INSTRUCTIONS FOR THE TASK - Having found the line that contains "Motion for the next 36", please retype only it and every line after it up to the end of the entries, exactly as written.

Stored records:
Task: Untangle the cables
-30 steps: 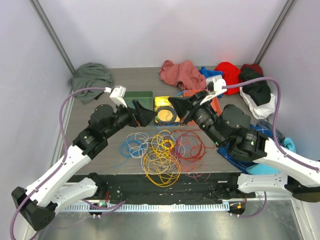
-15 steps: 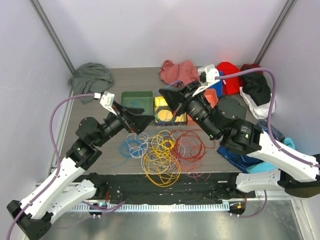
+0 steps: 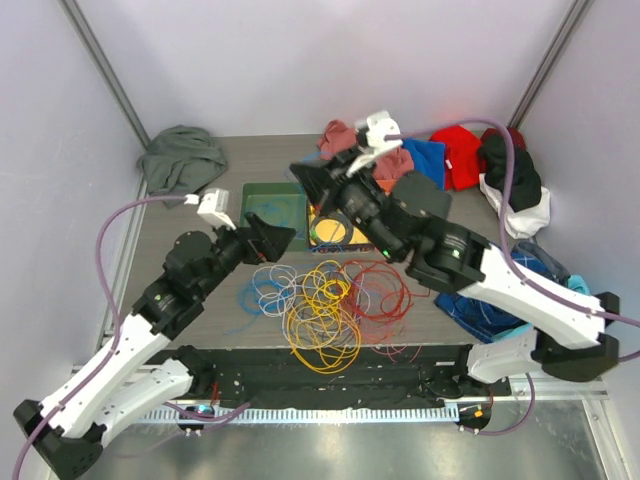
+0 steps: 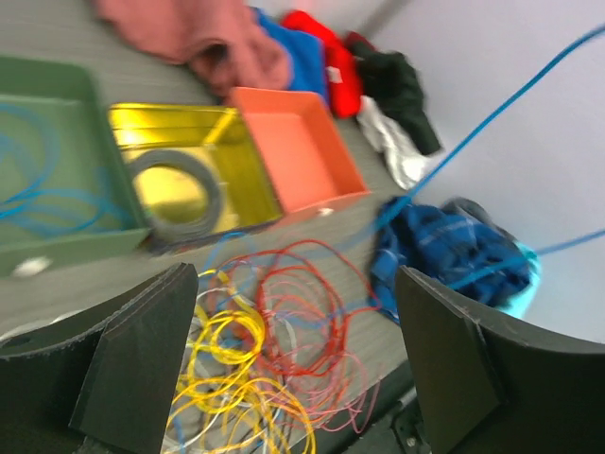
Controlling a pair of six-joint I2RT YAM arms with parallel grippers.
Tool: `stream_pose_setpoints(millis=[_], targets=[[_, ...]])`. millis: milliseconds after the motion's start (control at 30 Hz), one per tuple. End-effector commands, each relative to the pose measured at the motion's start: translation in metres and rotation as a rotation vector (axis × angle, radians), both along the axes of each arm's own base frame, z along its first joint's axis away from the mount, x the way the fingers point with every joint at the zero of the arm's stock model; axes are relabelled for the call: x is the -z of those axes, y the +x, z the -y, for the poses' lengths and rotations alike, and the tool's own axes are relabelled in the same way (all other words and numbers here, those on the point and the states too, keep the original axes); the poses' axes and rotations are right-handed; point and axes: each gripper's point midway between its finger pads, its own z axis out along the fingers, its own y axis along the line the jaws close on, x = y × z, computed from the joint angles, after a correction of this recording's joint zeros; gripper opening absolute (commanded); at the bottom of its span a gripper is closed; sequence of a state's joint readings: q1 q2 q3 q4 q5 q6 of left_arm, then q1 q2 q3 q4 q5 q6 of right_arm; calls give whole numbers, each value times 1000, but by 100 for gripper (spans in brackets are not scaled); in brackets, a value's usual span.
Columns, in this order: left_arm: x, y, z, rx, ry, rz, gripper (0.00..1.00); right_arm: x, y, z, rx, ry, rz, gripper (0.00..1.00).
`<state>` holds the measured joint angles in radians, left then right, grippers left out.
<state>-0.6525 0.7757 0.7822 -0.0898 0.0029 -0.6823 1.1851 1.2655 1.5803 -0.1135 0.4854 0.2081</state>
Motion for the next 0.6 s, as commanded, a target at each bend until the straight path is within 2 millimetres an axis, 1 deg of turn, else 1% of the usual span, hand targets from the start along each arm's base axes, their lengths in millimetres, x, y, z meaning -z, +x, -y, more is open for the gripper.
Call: stream_pose_setpoints(millis=[0, 33, 67, 100, 133, 167, 200, 233, 267, 300, 333, 367, 400, 433, 467, 500, 533, 567], targets=[[20, -11, -73, -319, 24, -115, 88, -45, 23, -14, 20, 51, 75, 1], [26, -15, -82, -353, 23, -134, 87, -46, 40, -12, 44, 62, 64, 1], [33, -18, -94, -405, 29, -153, 86, -53, 52, -17, 47, 85, 56, 1], [41, -23, -101, -434, 6, -186, 84, -52, 59, -23, 17, 86, 50, 1], [51, -33, -111, -454, 16, -213, 84, -54, 79, -16, 45, 96, 46, 1], [56, -37, -118, -478, 9, -224, 83, -58, 88, -22, 43, 115, 42, 1], [65, -41, -122, -492, 0, -245, 82, -60, 94, -24, 41, 114, 47, 1], [71, -50, -130, -501, -1, -256, 82, -63, 102, -23, 49, 116, 50, 1], [78, -53, -134, -512, 0, -266, 81, -77, 104, -20, 53, 128, 71, 1], [82, -57, -136, -518, -12, -279, 80, -71, 112, -29, 53, 107, 66, 1], [85, -63, -142, -523, -24, -280, 80, -74, 116, -32, 54, 107, 70, 1], [93, -66, -144, -526, -18, -293, 79, -92, 115, -26, 57, 134, 98, 1], [95, -69, -146, -528, -26, -298, 79, -90, 121, -33, 55, 129, 101, 1], [98, -72, -147, -531, -39, -307, 79, -96, 123, -33, 53, 137, 114, 1], [104, -75, -149, -534, -41, -316, 79, -115, 120, -26, 55, 174, 145, 1], [104, -76, -149, -530, -53, -316, 78, -119, 122, -27, 54, 183, 157, 1], [104, -77, -148, -525, -63, -314, 78, -115, 128, -35, 44, 180, 155, 1], [100, -78, -148, -521, -79, -302, 78, -130, 126, -32, 39, 213, 181, 1]])
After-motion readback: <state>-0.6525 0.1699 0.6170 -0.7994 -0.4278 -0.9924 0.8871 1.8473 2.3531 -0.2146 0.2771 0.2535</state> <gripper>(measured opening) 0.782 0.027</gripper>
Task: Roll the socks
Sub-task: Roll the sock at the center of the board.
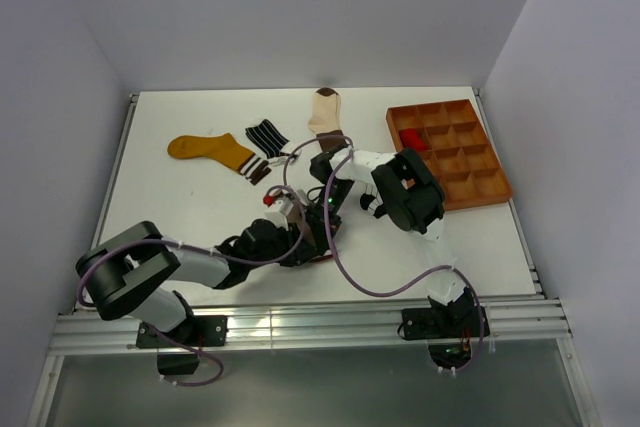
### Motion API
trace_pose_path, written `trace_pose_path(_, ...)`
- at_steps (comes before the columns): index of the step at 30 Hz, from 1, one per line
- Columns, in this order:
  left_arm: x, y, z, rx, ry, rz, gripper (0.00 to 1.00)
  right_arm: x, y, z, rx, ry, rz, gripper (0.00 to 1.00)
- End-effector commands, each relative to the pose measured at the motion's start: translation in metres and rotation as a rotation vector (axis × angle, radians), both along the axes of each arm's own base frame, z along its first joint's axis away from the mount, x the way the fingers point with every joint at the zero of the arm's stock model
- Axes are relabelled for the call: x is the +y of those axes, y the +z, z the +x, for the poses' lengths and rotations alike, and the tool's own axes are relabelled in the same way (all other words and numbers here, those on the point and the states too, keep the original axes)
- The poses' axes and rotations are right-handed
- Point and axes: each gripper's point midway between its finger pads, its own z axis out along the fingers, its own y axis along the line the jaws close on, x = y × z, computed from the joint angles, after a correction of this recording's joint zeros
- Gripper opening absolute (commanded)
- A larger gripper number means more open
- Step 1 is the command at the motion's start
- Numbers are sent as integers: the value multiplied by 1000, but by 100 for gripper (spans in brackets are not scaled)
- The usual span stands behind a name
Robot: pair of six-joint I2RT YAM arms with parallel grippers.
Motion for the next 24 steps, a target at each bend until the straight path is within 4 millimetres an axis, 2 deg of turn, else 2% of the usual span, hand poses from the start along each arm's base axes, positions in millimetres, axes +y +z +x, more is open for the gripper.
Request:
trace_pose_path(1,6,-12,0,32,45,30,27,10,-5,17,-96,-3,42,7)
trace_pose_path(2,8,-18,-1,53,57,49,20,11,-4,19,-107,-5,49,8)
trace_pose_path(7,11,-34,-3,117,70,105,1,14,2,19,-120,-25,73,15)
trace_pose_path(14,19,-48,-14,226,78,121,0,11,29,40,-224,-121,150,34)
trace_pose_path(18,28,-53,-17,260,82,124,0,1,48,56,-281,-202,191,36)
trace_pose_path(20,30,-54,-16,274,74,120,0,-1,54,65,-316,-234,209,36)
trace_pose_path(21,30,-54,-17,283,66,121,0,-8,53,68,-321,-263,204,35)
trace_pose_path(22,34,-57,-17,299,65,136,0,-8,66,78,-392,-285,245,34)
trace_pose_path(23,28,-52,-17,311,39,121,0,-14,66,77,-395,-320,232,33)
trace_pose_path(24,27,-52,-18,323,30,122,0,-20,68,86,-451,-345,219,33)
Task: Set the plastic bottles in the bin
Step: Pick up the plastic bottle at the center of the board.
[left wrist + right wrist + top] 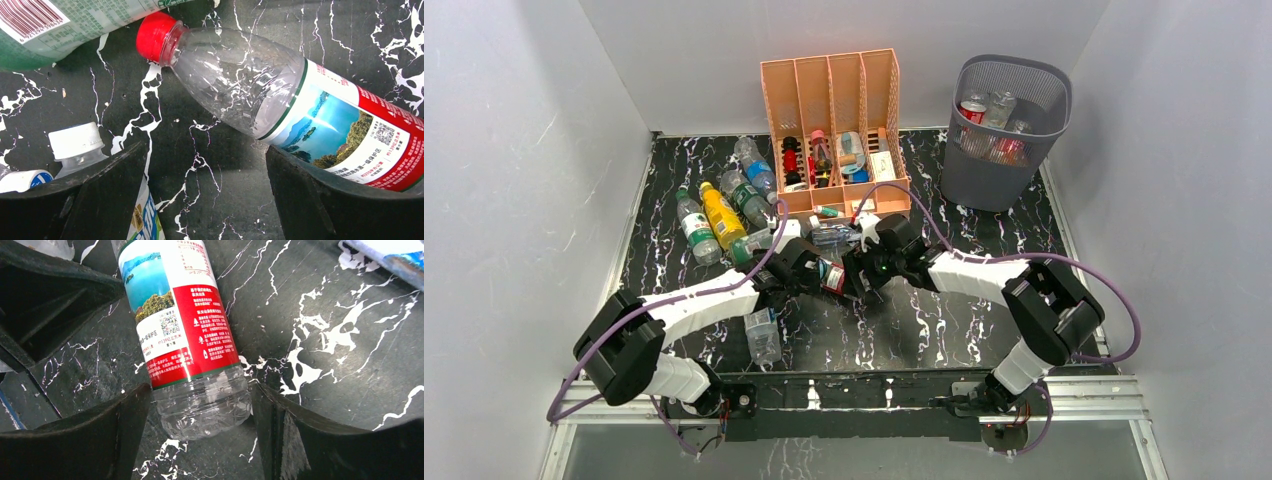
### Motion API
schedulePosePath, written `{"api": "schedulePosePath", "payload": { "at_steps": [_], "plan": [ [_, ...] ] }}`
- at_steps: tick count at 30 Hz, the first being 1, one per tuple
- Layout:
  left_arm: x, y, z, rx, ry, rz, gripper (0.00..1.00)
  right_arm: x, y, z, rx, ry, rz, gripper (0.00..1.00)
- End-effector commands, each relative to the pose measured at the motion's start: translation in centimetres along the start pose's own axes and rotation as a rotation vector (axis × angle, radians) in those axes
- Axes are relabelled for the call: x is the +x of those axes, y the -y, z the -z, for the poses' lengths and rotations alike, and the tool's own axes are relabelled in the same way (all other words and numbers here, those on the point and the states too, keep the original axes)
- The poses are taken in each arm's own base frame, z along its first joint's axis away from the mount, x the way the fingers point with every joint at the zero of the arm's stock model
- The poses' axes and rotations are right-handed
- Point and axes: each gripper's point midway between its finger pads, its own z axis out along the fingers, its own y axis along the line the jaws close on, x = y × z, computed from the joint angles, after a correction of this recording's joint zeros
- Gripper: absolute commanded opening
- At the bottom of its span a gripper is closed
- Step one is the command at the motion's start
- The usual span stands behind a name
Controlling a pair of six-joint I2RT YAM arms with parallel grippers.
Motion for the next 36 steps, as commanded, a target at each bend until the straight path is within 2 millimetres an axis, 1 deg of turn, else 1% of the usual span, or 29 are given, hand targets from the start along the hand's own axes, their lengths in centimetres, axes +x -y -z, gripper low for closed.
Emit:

WRITTEN ANSWER -
Motion for the next 36 steps, as commanded, a target at each bend until the straight path is within 2 millimetres an axis, 1 deg of turn, else 1% of the usual span, or 29 are given, hand targets from the start along the hand's own axes, their lengths in centimetres, axes +x -y -z, gripper low for closed.
Emit:

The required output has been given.